Figure 3 shows the values of the cloud points measured for aqueous solutions of the series of copolymers with high PDMAEMA contents (A1, A2, and A3) and with high PDMAPS contents (B1, B2, and B3) (studied reference concentration was 1.0 wt %). For copolymer that are expected to exhibit LCST properties (A1, A2, and A3), the cloud points were measured during a heating cycle and for copolymer that are expected to exhibit UCST properties (B1, B2, and B3), the cloud points were measured during a heating cycle. The LCST of PDMAEMA homopolymer (A1) was 33 ℃. For a series of copolymer A, measured LCST values increased from 33 to 40 ℃ with the molar fraction of zwitterion groups in the copolymer since sulfobetaine is more hydrophilic than dimethyl amine. Interestingly, copolymers with more than 10% of zwitterions did not show LCST transitions. The UCST of PDMAPS homopolymer (B1) was 17 ℃. For a series of copolymer B, UCST values increased from 17 to 24 ℃ with the molar fraction of dimethyl amine groups in the copolymer. Therefore, the LCST and UCST of both series of copolymers can be precisely tuned by controlling the fraction of dimethyl amine and sulfobetaine units. Similarly, copolymers with more than 5% of zwitterions did not show UCST transitions. PDMAEMA95-co-PDMAPS5 (A2) was chosen to investigate the hysteresis behavior because it exhibited an LCST transition near physiological temperature; however, we found no significant hysteresis for A2 (Figure 4).
Figure 4.Hysteresis of PDMAEMA95-co-PDMAPS5 (A2) with a 1.0 wt % aqueous solution.

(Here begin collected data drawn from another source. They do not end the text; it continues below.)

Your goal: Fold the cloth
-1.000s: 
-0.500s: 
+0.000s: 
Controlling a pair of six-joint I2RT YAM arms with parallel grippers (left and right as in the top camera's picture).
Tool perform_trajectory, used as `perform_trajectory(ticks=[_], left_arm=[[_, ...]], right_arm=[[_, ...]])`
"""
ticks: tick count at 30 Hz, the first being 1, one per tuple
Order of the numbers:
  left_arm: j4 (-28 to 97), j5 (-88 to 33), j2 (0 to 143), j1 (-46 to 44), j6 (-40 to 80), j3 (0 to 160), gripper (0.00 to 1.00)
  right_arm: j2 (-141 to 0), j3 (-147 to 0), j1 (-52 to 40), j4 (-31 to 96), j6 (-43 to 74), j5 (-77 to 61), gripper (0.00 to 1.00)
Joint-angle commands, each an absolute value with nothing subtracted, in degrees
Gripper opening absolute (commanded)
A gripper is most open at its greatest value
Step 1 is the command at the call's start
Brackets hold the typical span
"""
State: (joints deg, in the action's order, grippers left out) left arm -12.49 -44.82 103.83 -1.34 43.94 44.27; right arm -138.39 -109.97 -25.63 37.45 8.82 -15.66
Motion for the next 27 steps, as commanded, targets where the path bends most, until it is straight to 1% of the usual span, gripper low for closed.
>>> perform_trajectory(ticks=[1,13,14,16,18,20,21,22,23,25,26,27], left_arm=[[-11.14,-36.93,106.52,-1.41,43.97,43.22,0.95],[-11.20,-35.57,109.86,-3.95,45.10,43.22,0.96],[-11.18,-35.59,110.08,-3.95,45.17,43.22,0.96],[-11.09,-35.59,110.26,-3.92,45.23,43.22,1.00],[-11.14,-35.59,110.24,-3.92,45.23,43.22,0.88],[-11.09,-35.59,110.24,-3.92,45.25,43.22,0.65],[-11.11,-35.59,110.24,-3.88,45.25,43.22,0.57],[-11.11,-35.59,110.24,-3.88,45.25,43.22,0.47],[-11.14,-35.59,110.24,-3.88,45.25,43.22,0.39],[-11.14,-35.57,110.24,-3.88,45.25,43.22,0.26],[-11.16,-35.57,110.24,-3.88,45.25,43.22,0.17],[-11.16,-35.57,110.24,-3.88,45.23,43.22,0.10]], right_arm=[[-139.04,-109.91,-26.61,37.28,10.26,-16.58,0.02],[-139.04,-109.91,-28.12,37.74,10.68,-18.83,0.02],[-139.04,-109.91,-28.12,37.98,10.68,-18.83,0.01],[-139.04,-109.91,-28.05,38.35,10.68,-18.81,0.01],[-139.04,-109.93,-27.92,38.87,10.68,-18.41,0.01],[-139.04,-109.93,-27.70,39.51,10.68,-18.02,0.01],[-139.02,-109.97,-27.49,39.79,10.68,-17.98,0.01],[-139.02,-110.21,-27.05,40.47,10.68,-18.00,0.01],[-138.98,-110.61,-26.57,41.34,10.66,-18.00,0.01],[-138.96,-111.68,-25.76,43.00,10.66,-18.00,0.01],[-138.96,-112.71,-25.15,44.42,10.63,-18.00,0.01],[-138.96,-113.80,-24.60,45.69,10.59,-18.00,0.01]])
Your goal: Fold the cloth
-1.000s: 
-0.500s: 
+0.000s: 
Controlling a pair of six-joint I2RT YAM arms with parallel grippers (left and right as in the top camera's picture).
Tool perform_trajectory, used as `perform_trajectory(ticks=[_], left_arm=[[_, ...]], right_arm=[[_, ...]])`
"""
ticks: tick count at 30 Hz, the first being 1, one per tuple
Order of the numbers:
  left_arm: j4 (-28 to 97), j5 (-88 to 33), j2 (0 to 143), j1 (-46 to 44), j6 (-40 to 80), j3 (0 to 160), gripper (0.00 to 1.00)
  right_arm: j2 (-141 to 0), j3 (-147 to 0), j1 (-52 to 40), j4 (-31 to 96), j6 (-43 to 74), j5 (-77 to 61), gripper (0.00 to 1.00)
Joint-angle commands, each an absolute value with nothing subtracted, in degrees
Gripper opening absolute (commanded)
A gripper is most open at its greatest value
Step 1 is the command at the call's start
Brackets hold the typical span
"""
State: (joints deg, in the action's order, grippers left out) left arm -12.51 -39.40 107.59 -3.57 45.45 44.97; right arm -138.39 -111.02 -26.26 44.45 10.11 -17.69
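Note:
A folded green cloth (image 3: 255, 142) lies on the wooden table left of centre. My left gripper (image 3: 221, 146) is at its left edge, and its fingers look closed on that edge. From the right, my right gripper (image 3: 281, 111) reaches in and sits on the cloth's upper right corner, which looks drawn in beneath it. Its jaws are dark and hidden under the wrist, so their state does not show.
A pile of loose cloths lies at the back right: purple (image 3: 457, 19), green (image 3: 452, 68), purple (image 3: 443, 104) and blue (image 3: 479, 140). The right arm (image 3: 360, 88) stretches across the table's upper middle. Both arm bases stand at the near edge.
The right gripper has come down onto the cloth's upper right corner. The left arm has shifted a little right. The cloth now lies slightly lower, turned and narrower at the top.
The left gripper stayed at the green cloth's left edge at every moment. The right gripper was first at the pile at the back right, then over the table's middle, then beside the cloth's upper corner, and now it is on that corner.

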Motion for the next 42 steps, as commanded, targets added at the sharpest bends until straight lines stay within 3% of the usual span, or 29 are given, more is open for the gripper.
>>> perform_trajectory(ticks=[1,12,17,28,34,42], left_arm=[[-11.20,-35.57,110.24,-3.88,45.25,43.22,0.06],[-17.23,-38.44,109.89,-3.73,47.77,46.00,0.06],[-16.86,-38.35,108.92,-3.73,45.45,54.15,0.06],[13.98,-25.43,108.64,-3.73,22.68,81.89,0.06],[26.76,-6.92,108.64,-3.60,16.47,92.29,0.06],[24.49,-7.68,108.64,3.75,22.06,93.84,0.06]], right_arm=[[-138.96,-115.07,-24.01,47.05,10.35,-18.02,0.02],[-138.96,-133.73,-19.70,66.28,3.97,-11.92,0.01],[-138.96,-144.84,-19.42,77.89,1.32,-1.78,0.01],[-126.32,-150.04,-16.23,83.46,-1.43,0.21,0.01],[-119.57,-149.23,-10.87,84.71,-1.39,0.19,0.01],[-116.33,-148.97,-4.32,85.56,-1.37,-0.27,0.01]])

The solution was heated and cooled at a rate of 1 ℃/min.
Figure 5.Thermoresponsiveness of 1.0 wt % aqueous solutions of (a) A1, (b) A2, (c) A3, (d) B1, (e) B2, and (f) B3 measured by dynamic light scattering (DLS). The normalized light scattering intensities of a, b, and c were measured during a heating cycle and those of d, e, and f were measured during a cooling cycle.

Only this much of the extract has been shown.